Christianisme et démocratie

Voici un article très important de Marc Sangnier dans lequel il donne la définition sillonniste classique de la démocratie comme ” l’organisation sociale qui tend à porter au maximum la conscience et la responsabilité civiques de chacun”.

En nombreux discours jusqu’à la fin de sa vie, Joseph Cardijn reprendra les éléments principaux de cette définition – “la conscience” et “la responsabilité” – comme objectif de l’éducation de la JOC. (Stefan Gigacz)

CHRISTIANISME ET DÉMOCRATIE

I. On a donné bien des définitions de la démocratie (Note 1), la définition étymologique gouvernement du peuple par le peuple n’étant que médiocrement précise, assez superficielle et n’indiquant pas les conditions internes d’existence d’une démocratie.

Nous proposons la définition suivante :

La démocratie est l’organisation sociale qui tend à porter au maximum la conscience et la responsabilité civiques de chacun.

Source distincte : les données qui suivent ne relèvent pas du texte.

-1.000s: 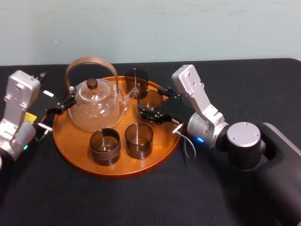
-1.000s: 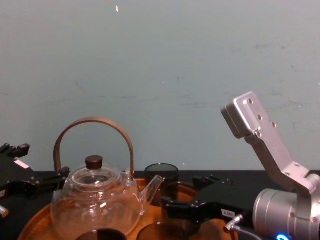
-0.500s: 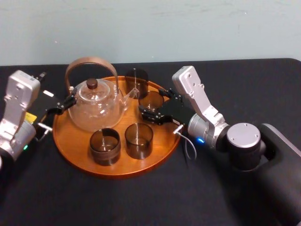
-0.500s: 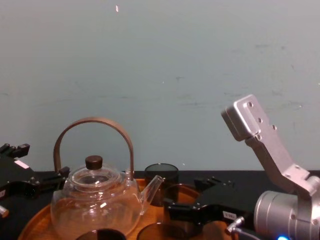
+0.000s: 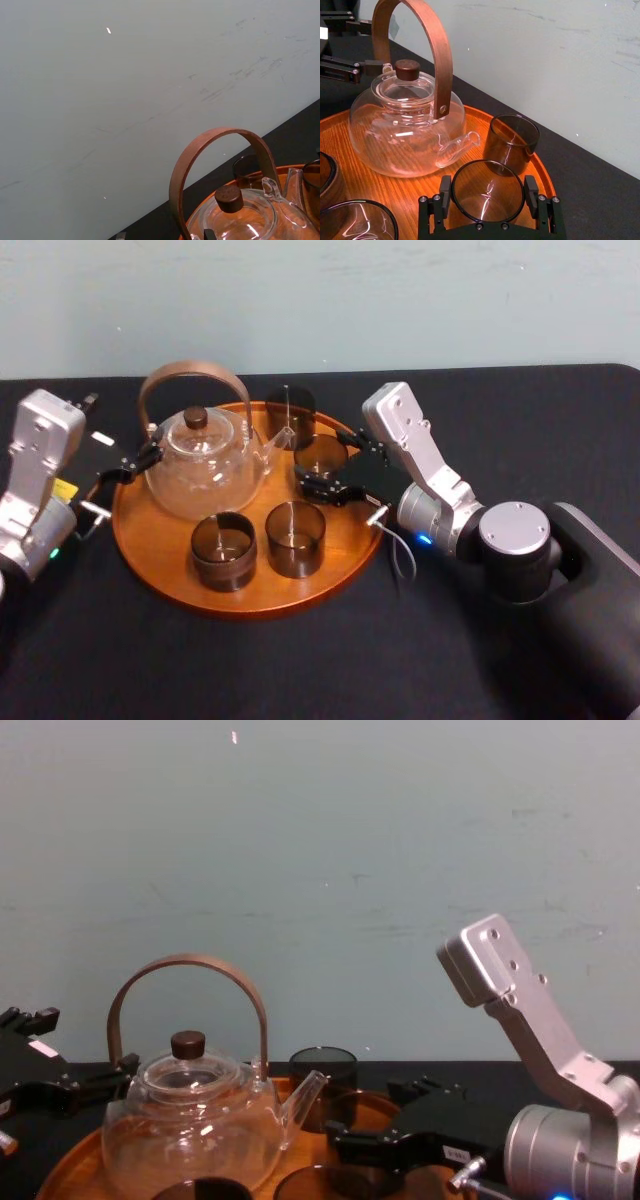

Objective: Pick up the glass from the table and place it on the tray.

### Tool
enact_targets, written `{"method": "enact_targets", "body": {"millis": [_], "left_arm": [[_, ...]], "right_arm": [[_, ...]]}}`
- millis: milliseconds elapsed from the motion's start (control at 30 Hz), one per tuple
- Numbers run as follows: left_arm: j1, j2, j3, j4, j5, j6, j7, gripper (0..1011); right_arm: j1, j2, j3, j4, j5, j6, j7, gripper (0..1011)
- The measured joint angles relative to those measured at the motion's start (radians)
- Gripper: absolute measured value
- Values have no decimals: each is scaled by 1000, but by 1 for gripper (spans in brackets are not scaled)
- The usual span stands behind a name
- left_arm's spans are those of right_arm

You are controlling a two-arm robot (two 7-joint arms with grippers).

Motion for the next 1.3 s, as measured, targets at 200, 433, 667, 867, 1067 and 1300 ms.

Pour être en démocratie, il ne suffit pas d’être gouverné par de bonnes lois sociales, de bénéficier d’une législation ouvrière tutélaire; il importe que chaque citoyen soit le gardien de la chose publique, qu’il collabore effectivement à l’oeuvre commune et que – alors même qu’il demeurerait attaché aux plus humbles emplois il se rende exactement compte qu’il y collabore.

II. Le grand obstacle à la réalisation d’une telle démocratie, c’est le conflit entre l’intérêt privé et l’intérêt général. L’individu verra son (Page 168) bien en opposition avec celui de l’Etat il sera tenté de s’enrichir en appauvrissant la cité, de fortifier son pouvoir en amoindrissant celui de la nation. De même, la prospérité d’une famille pourra être contraire à celle de la patrie, le profit d’un métier ou d’une profes-sion à celui de l’ensemble des autres professions. La conscience et la responsabilité des intérêts particuliers offusqueront la conscience et la responsabilité des intérêts généraux.

III. Pour que la démocratie soit possible, il faut donc que ces deux intérêts cessent d’être dissociés (Note 2).

La force qui non seulement pourra les réunir mais les identifier nous la trouvons dans le Christianisme.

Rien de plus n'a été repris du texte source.